Since the angles are complementary,
∠A + ∠B = 90°
x + x + 18° = 90°
2x = 90° – 18°
2x = 72°
x = 36°
The two angles are
∠A = 36°
∠B = 36 + 18 =54°
Question 4: Find the total surface area of a hemisphere of radius 7cm.
Solution:
Total surface area of a hemisphere = 3𝛑r^{2}
Radius = 7 cm
= 3 * (22 / 7) * 7 * 7
= 3 * 22 * 7
= 21 * 22
= 462 sq.cm
SECTION – II
(5 * 2 = 10)
Question 5: Find the zeroes of the quadratic polynomial x^{2} – 2x – 8 and verify the relationship between zeroes and coefficients.
Solution:
P(x) => x² – 2x – 8
=> x² – 4x + 2x – 8
=> x (x – 4) + 2 (x – 4)
=> (x – 4) (x + 2) = 0
=> (x – 4) = 0 or (x + 2) = 0
=> x = 4 or x = -2
4 and -2 are the two zeroes of the polynomial x² – 2x – 8.

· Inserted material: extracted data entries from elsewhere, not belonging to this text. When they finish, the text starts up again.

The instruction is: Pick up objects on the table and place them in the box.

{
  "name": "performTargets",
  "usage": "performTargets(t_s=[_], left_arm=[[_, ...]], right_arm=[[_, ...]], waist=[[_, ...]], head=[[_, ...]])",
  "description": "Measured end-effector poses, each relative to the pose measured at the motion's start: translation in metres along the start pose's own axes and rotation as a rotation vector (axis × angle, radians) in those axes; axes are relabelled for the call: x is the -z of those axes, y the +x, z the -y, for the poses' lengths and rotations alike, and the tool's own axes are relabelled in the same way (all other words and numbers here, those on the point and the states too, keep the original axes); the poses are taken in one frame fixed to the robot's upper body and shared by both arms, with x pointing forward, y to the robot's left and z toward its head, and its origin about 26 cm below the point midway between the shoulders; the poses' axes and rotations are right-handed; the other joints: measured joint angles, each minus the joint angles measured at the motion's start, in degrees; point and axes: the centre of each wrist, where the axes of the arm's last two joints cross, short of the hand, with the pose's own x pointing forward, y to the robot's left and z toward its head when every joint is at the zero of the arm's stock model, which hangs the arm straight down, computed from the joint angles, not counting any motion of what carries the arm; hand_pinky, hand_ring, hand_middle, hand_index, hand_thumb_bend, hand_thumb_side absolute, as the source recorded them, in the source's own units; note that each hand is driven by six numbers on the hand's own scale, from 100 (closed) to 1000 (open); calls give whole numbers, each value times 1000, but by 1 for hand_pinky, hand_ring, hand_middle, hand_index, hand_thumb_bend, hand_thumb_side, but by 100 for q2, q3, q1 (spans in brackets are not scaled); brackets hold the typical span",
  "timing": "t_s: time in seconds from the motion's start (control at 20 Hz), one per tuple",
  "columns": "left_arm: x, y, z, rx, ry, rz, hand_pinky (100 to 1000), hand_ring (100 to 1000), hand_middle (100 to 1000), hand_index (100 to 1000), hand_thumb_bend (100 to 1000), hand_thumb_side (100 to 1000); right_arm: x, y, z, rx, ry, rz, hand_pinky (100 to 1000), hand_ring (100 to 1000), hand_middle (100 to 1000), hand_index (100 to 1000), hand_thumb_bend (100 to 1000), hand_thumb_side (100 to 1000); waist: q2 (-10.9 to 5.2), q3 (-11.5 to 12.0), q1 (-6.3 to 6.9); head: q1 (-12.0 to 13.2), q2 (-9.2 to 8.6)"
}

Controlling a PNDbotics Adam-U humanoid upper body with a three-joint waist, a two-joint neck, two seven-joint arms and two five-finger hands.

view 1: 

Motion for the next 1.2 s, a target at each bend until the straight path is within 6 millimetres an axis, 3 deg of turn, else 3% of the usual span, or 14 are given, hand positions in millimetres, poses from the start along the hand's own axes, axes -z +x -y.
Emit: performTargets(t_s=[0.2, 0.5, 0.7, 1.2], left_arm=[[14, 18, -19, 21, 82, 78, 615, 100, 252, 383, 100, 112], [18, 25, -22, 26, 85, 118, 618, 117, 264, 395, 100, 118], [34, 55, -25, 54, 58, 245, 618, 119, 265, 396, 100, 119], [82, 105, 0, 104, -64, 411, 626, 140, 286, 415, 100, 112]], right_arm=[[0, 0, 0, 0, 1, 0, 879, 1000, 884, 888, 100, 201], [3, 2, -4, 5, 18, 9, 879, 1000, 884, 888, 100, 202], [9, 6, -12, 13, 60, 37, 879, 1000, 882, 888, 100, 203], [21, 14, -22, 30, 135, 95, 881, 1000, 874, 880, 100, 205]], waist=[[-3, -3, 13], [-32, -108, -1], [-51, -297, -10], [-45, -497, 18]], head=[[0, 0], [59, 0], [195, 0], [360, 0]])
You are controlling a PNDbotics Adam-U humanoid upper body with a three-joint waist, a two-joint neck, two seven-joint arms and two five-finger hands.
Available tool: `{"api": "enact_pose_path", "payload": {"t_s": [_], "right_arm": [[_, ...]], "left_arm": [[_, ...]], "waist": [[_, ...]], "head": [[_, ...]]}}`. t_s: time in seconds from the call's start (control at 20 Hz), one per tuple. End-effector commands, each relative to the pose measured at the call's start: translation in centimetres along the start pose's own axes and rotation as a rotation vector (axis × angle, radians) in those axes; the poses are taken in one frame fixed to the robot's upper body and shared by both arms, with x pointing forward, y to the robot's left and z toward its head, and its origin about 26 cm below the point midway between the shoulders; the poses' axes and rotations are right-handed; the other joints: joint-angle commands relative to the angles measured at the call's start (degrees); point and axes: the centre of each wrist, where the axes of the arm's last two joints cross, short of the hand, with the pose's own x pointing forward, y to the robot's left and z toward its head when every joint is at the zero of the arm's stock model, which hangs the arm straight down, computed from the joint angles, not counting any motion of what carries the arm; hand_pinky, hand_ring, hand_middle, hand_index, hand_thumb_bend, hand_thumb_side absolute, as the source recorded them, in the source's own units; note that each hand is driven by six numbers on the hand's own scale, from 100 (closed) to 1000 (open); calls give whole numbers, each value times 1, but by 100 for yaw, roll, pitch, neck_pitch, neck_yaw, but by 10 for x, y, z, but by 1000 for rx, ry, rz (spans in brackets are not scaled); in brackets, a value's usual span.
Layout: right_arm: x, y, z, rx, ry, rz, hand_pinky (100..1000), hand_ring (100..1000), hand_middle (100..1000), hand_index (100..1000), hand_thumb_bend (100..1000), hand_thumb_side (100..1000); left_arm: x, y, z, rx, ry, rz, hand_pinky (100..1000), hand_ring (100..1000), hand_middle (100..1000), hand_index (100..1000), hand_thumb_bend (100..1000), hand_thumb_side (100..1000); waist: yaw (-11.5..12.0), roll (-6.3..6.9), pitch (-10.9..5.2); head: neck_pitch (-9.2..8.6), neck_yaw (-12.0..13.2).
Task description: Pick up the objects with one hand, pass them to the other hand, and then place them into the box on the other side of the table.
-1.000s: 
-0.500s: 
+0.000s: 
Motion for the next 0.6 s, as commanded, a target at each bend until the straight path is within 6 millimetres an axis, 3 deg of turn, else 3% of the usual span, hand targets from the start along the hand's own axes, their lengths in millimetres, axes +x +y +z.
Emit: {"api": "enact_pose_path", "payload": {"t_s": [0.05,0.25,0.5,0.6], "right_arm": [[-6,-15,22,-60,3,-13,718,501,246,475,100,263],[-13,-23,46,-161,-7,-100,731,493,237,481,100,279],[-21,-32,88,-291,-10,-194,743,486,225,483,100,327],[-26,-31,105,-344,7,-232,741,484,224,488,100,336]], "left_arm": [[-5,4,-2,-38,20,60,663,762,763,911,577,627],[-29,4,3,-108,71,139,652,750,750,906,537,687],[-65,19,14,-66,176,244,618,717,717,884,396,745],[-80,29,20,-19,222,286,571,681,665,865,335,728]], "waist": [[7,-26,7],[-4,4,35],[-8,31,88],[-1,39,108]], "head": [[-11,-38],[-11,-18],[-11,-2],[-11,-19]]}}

The relation between the zeroes and coefficients:
Sum of zeroes = ɑ + β
= 4 + (-2)
= 4 – 2
= 2 / 1
= coefficient of x / coefficient of x².
Product of zeroes = ɑ × β
= 4 × -2
= -8 / 1
= constant term / coefficient of x²
Question 6: Which term of AP 21, 18, 15, …… is -81?
Solution:
Let a_{n} = -81
d = 18 – 21 = -3
a = 21
The general formula of AP is a_{n }= a + (n – 1)d
-81 = 21 + (n – 1) -3
-81 – 21 = (n – 1) -3
-102 / -3 = n – 1
34 = n – 1
n = 35
Hence -81 is 35^{th} term of an AP.
Question 7: The curved surface area of a cone is 4070 cm^{2} and its diameter is 70cm. What will be its slant height?
Solution:
Given that curved surface area of the cone is 4070cm²
Diameter of cone = 70cm
Radius of cone = d / 2 = 70 / 2 = 35cm
Curved surface area of cone = πrl
πrl = 4070
(22 / 7) * 35 * l = 4070
22 * 5 * l = 4070
110 l = 4070
l = 4070 / 110
l = 37 cm
Question 8: Find the discriminant of 2x^{2} – 4x + 3 = 0 and discuss the nature of its roots.
Solution:
The given equation is of the form ax^{2} + bx + c = 0, where
a = 2
b = – 4
c = 3
Therefore, the discriminant is
D = b² – 4ac
= (– 4)^{2} – (4 × 2 × 3)
= 16 – 24
= – 8 < 0
Since, D < 0, the equation has no real roots.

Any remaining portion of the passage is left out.